Earlier this summer, I spent a week fishing for trout on the McKenzie River in central Oregon. The days were simple: wake up, row, cast, eat, row some more, cast some more, watch the sunset, sleep. I was with my family, generally reputed as a feral bunch of intrepid extroverts ranging in age from 16 to 80. On the McKenzie, we were forced to ditch our antsiness and discover an unknown peaceful, still group dynamic.
Fishing is about patience. As my dad says, “it’s called fishing, not catching.” Lucky for us zealous city folk, the McKenzie River lends itself to a life of plenty. With a little finesse and the right fly, you’d have a trout on your line more times than not. The slightest flick on the surface of the glassy water would send them zipping toward your bait in no time, and you’d be set for lunch way ahead of schedule.
Lunch was a hedonistic mess of butter, cast iron and rainbow trout. We’d dock on the river’s edge, stoke a mighty fire and nestle a behemoth of a skillet right in the flames. Then, in went the pound of butter with the cleaned fish following close behind. We were each allotted three trout a day, each one flaky and soaked to the bone with nutty, rich brown butter and simply seasoned with some unidentified spices our guide brought along.
Day one was a dream. I sat hunched in my sun-faded camping chair over a greasy mess of fish meat, forgoing my fork for some griddled bread used to scoop up every last bite. It wasn’t my prettiest moment, but I enjoyed every bit of it.
As the days lingered on, I settled into the quiet of the river, the meandering conversations, and the routine repetition. But as my tranquility improved, my hunger for trout waned. Five days of pan-fried, butter blasted fish will do that to a person.
Back home, I didn’t dare look in the direction of a single fish for weeks. Eventually, I dipped my toes back in by way of sushi, grilled salmon, and only now, trout.

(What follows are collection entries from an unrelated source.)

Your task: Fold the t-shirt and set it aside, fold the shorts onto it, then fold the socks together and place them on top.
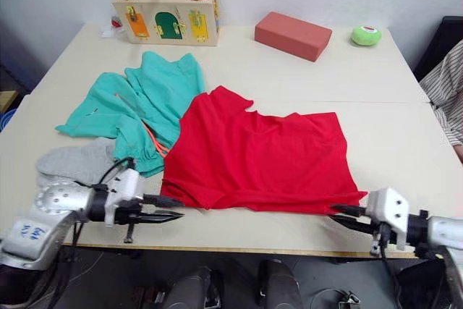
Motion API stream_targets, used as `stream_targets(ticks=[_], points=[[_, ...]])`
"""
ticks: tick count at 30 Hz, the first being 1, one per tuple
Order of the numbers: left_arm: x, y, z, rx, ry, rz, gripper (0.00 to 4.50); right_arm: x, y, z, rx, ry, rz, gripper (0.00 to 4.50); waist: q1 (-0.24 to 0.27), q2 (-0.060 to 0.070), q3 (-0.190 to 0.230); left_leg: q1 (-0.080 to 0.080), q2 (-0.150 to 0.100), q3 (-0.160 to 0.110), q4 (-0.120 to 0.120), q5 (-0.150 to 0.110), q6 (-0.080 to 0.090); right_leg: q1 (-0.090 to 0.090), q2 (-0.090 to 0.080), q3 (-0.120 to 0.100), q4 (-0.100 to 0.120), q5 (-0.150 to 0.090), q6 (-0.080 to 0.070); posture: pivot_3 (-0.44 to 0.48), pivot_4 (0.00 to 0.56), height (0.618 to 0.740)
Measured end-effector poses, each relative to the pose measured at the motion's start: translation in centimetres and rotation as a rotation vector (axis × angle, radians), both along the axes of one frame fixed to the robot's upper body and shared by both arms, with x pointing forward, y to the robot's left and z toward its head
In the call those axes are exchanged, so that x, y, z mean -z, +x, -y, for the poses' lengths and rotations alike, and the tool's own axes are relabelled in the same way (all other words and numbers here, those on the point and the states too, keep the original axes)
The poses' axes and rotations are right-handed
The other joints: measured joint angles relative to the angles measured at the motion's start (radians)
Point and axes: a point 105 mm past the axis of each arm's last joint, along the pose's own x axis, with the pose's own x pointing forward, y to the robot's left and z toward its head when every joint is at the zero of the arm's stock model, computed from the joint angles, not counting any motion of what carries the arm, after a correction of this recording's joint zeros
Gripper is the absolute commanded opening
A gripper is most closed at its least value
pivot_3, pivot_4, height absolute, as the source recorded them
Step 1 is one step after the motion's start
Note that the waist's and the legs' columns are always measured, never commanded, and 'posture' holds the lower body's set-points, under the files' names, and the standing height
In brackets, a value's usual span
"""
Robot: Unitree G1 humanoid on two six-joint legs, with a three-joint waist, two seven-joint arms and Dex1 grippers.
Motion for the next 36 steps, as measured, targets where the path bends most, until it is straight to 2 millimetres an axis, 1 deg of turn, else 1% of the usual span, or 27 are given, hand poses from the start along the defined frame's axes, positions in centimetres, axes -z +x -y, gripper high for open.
stream_targets(ticks=[3, 6, 11, 13, 17, 20, 22, 23, 24, 25, 27, 28, 29, 31, 33, 36], points=[[1.3, 0.9, -0.3, -0.030, 0.046, 0.013, 0.03, 0.3, 1.2, -0.1, 0.009, -0.013, 0.032, 0.00, -0.007, 0.000, 0.000, 0.000, 0.000, 0.000, 0.000, 0.000, 0.000, -0.001, 0.000, 0.000, 0.000, 0.000, 0.000, 0.000, 0.150, 0.740], [1.7, 2.0, -0.1, -0.074, 0.039, 0.042, 0.03, 0.2, 2.2, -0.9, 0.002, -0.011, 0.061, 0.00, -0.006, 0.000, 0.000, 0.000, 0.000, 0.000, 0.001, 0.001, 0.001, 0.000, 0.000, 0.000, 0.001, 0.000, 0.000, 0.000, 0.150, 0.740], [1.0, 3.6, 0.4, -0.160, -0.006, 0.085, 0.03, 0.2, 3.2, -1.3, 0.018, -0.031, 0.085, 0.00, -0.003, 0.000, 0.000, 0.000, 0.000, 0.000, 0.001, 0.000, 0.001, 0.000, 0.000, 0.000, 0.001, 0.000, 0.000, 0.000, 0.150, 0.740], [1.0, 4.1, 0.3, -0.213, -0.043, 0.070, 0.03, 0.4, 3.5, -1.4, 0.045, -0.025, 0.086, 0.00, -0.003, 0.000, 0.000, 0.000, 0.000, 0.000, 0.001, 0.000, 0.001, 0.000, 0.000, 0.000, 0.001, 0.000, 0.000, 0.000, 0.150, 0.740], [0.7, 4.5, -0.2, -0.294, -0.107, 0.021, 0.03, 0.5, 4.1, -1.3, 0.110, 0.016, 0.092, 0.00, -0.004, 0.000, 0.000, 0.000, 0.000, 0.000, 0.001, 0.000, 0.001, 0.000, 0.000, 0.000, 0.001, 0.000, 0.000, 0.000, 0.150, 0.740], [0.6, 4.2, -0.6, -0.323, -0.137, -0.018, 0.03, 0.6, 4.3, -0.9, 0.143, 0.023, 0.085, 0.00, -0.007, 0.000, 0.000, 0.000, 0.000, 0.000, 0.001, 0.000, 0.001, 0.000, 0.000, 0.000, 0.001, 0.000, 0.000, 0.000, 0.150, 0.740], [0.8, 3.4, -0.8, -0.328, -0.147, -0.059, 0.03, 0.7, 4.4, -0.6, 0.168, 0.025, 0.081, 0.00, -0.007, 0.000, 0.000, 0.000, 0.001, 0.000, 0.001, 0.000, 0.001, 0.000, 0.000, 0.000, 0.001, 0.000, 0.000, 0.000, 0.150, 0.740], [1.1, 2.7, -1.1, -0.325, -0.134, -0.098, 0.03, 0.9, 4.6, -0.2, 0.194, 0.026, 0.075, 0.00, -0.008, 0.000, 0.000, 0.000, 0.001, 0.000, 0.001, 0.000, 0.001, 0.000, 0.000, 0.000, 0.001, 0.000, 0.000, 0.000, 0.150, 0.740], [1.5, 1.8, -1.7, -0.317, -0.104, -0.138, 0.03, 0.9, 4.8, 0.3, 0.226, 0.026, 0.080, 0.00, -0.009, 0.000, 0.000, 0.000, 0.001, 0.000, 0.001, 0.000, 0.001, 0.000, 0.000, 0.000, 0.001, 0.000, 0.000, 0.000, 0.150, 0.740], [1.7, 1.3, -2.3, -0.323, -0.084, -0.167, 0.03, 0.8, 4.9, 1.0, 0.260, 0.024, 0.086, 0.00, -0.008, 0.000, 0.000, 0.000, 0.001, 0.000, 0.001, 0.000, 0.001, 0.000, 0.000, 0.000, 0.001, 0.000, 0.000, 0.000, 0.150, 0.740], [1.7, 0.6, -3.4, -0.331, -0.067, -0.204, 0.03, 0.8, 5.4, 2.4, 0.328, 0.006, 0.101, 0.00, -0.006, -0.001, -0.001, 0.000, 0.001, 0.000, 0.001, 0.000, 0.001, 0.000, 0.000, 0.000, 0.001, 0.000, 0.000, 0.000, 0.150, 0.740], [1.5, 0.2, -3.6, -0.318, -0.063, -0.218, 0.03, 0.7, 5.6, 2.8, 0.350, 0.000, 0.111, 0.00, -0.004, -0.001, -0.001, 0.000, 0.001, -0.001, 0.001, 0.000, 0.001, 0.000, -0.001, 0.000, 0.000, 0.000, 0.000, 0.000, 0.150, 0.740], [1.2, -0.2, -3.5, -0.294, -0.067, -0.233, 0.03, 0.7, 5.7, 3.1, 0.364, -0.001, 0.116, 0.00, -0.002, -0.002, -0.001, 0.000, 0.001, -0.001, 0.001, 0.000, 0.001, 0.000, -0.001, 0.000, 0.000, 0.000, 0.000, 0.000, 0.150, 0.740], [0.0, -1.0, -2.5, -0.209, -0.099, -0.254, 0.03, 0.6, 5.8, 3.5, 0.384, 0.001, 0.127, 0.00, 0.004, -0.001, -0.001, 0.000, 0.000, -0.001, 0.001, 0.000, 0.001, 0.000, -0.001, 0.000, -0.001, 0.000, 0.000, 0.000, 0.150, 0.740], [-1.6, -0.4, -1.0, -0.148, -0.135, -0.204, 0.03, 0.6, 5.5, 3.5, 0.380, 0.025, 0.120, 0.00, 0.013, -0.001, -0.001, -0.001, 0.000, -0.001, 0.001, 0.000, 0.001, 0.000, -0.001, 0.000, 0.000, 0.000, 0.000, 0.000, 0.150, 0.740], [-2.8, 0.6, 1.0, -0.085, -0.163, -0.147, 0.03, 0.9, 4.7, 2.6, 0.330, 0.067, 0.094, 0.00, 0.017, -0.001, -0.001, -0.001, 0.000, -0.001, 0.000, 0.000, 0.001, 0.000, 0.000, 0.000, 0.000, 0.000, 0.000, 0.000, 0.150, 0.740]])
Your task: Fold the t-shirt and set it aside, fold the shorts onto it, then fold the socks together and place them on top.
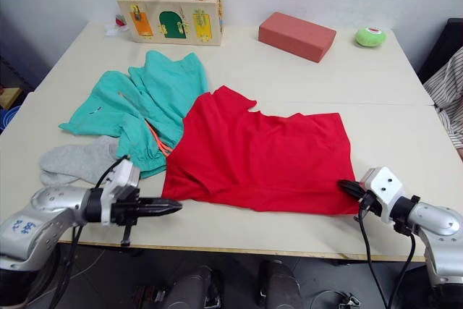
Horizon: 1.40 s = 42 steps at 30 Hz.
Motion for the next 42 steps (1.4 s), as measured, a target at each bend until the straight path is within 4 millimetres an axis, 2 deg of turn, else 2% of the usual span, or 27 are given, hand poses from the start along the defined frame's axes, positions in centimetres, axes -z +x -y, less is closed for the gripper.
stream_targets(ticks=[3, 9, 17, 29, 35, 38, 42], points=[[0.5, 0.8, 1.4, 0.050, 0.027, 0.034, 0.03, -0.1, -0.8, -1.0, -0.065, 0.010, 0.000, 0.00, -0.002, 0.000, 0.000, 0.000, 0.000, 0.001, 0.000, 0.000, 0.000, 0.000, 0.001, 0.000, 0.000, 0.000, 0.000, 0.000, 0.150, 0.740], [3.9, 1.9, 2.5, 0.132, 0.124, 0.056, 0.03, 0.0, -2.0, -1.5, -0.098, 0.029, -0.014, 0.00, -0.006, 0.000, 0.000, 0.000, 0.000, 0.001, 0.000, 0.000, 0.000, 0.000, 0.001, 0.000, -0.001, 0.000, 0.000, 0.000, 0.150, 0.740], [3.7, 5.1, 4.4, 0.056, 0.045, 0.163, 0.03, 0.0, -3.1, -1.2, -0.093, 0.029, -0.008, 0.00, 0.001, 0.000, 0.000, -0.001, 0.000, 0.001, 0.000, 0.000, 0.001, 0.000, 0.001, 0.000, -0.001, 0.000, 0.001, 0.000, 0.150, 0.740], [2.2, 5.0, 3.3, 0.029, -0.057, 0.081, 0.03, 0.3, -3.6, -0.9, -0.082, 0.032, -0.020, 0.00, -0.001, 0.000, 0.000, 0.000, 0.000, 0.000, 0.000, 0.000, 0.001, 0.000, 0.001, 0.000, -0.001, 0.000, 0.001, 0.000, 0.150, 0.740], [0.1, 6.7, 1.8, -0.073, -0.048, 0.227, 0.03, -1.3, -3.4, -0.6, -0.086, 0.049, 0.043, 0.00, 0.000, 0.000, 0.000, 0.000, 0.000, 0.000, 0.001, 0.000, 0.001, 0.000, 0.001, -0.001, -0.001, 0.000, 0.001, 0.000, 0.150, 0.740], [0.5, 6.8, 1.3, -0.060, 0.004, 0.257, 0.03, -2.0, -4.4, -2.4, -0.190, 0.063, 0.048, 0.00, 0.001, 0.000, 0.000, 0.000, 0.000, 0.000, -0.001, 0.000, 0.001, 0.000, 0.001, -0.001, -0.002, 0.000, 0.001, 0.000, 0.150, 0.740], [3.2, 6.6, 1.4, -0.022, 0.092, 0.213, 0.03, -1.6, -4.8, -5.1, -0.272, 0.097, 0.049, 0.00, 0.000, -0.001, 0.000, -0.001, 0.000, 0.000, 0.000, 0.000, 0.001, 0.000, 0.001, -0.001, -0.002, 0.000, 0.001, 0.000, 0.150, 0.740]])
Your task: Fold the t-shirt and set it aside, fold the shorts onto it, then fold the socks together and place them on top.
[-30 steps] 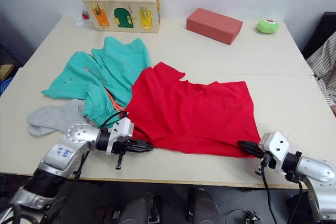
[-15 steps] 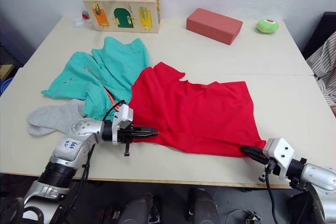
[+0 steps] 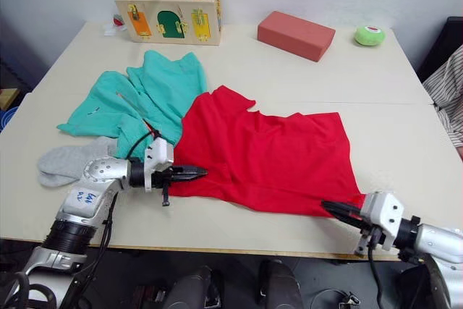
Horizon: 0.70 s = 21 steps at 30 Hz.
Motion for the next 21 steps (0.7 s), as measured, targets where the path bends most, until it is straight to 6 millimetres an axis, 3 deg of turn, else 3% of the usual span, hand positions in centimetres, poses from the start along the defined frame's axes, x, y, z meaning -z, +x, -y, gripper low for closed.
stream_targets(ticks=[4, 7, 14, 18, 21], points=[[1.0, -0.5, -0.5, 0.004, 0.038, 0.004, 0.03, 1.7, 0.2, -1.8, -0.002, 0.031, -0.028, 0.00, -0.002, 0.001, -0.001, 0.000, 0.000, 0.000, 0.000, 0.000, 0.000, 0.000, 0.000, 0.000, 0.000, 0.000, 0.000, 0.000, 0.150, 0.740], [1.4, -1.9, -1.3, 0.001, 0.055, -0.006, 0.03, 2.0, 0.5, -1.3, 0.047, 0.027, -0.028, 0.00, -0.007, 0.002, -0.001, 0.001, 0.001, 0.000, -0.001, -0.001, -0.001, 0.000, 0.000, 0.001, -0.001, 0.000, 0.000, 0.000, 0.150, 0.740], [2.0, -3.9, -3.5, -0.106, 0.042, -0.018, 0.03, 3.1, 1.5, 5.4, 0.297, -0.037, -0.038, 0.00, -0.010, 0.004, -0.003, 0.003, 0.001, 0.000, -0.001, -0.002, 0.001, 0.001, -0.001, 0.001, -0.001, 0.000, 0.000, 0.000, 0.150, 0.740], [2.0, -4.5, -4.3, -0.153, 0.002, -0.021, 0.03, 2.4, 2.2, 8.1, 0.372, -0.069, 0.002, 0.00, -0.021, 0.004, -0.003, 0.003, 0.001, 0.000, -0.004, -0.001, 0.000, 0.001, -0.001, 0.001, -0.001, 0.000, 0.000, 0.000, 0.150, 0.740], [1.3, -5.1, -5.4, -0.178, -0.018, -0.029, 0.03, 0.9, 2.3, 9.3, 0.399, -0.056, 0.014, 0.00, -0.024, 0.005, -0.002, 0.003, 0.001, 0.000, -0.006, 0.000, 0.000, 0.000, -0.001, 0.001, -0.001, 0.000, -0.001, 0.000, 0.150, 0.740]])
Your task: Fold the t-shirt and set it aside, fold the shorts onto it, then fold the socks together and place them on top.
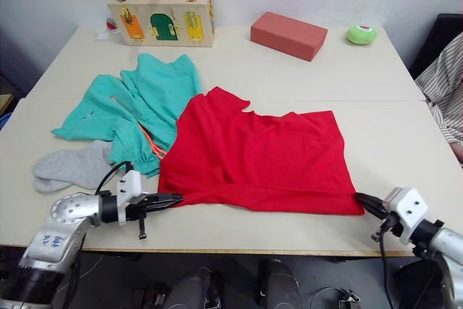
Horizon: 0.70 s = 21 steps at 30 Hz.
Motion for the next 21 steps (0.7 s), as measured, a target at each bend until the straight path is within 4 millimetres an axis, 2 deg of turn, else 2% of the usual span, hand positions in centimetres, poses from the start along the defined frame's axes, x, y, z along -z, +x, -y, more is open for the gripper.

If there was one recipe ideal for trout reintegration, it was this. Salt-baked fish is at once a science experiment, magic show, and performance art. Since salt has a crazy high melting point, it can withstand super high heat, so packing it around anything creates an airtight oven without permeating whatever it's encapsulating. It’s also a preservative, so though the fish inside is fully, perfectly cooked. It looks like it just hopped out of the McKenzie when you crack that salt shield open. Oh yeah – and that’s the most impressive part. Prying that sucker open is just about the most dramatic, eye widening party trick in the book.
Tldr: Packing your fish in salt keeps it super moist. No, it doesn’t make the fish really salty. I stuffed mine with thyme and lemon, which was yummy. Trout is crazy cheap, so the real magic trick is eating fish without breaking the bank.
Due to the showy, salt-hogging nature of this recipe, it’s not necessarily a weeknight quickie, but if my past experience with trout means anything, this fish is best filed in the delicacy department. I’m back on track day dreaming about riverside trout, but this recipe will keep me busy until next summer in Oregon.
Ingredients (serves 2)
1 1-1.5 lb trout, cleaned (pick the one with the clearest eyes)
4 cups coarse kosher salt
5 dried bay leaves, torn
1 tablespoon whole peppercorns
½ lemon, sliced
4-6 springs fresh thyme
Preheat oven to 500 degrees.
Line a baking sheet with tinfoil.
Place the cleaned fish on the baking sheet and stuff the belly with lemon slices and thyme.
In a large mixing bowl, combine salt, bay leaves, and peppercorns. Slowly pour in some water, mixing as you go, until mixture feels like damp sand and vaguely holds its form.
Tightly pack the salt mixture onto the fish, leaving the head and tail exposed, but not letting any air in.
Bake for 10-12 minutes. Remove from oven and let rest 1-2 minutes.
Crack the salt casing open and push aside. Serve straight up, or chop the head off and easily peel off the skin to reveal the meat.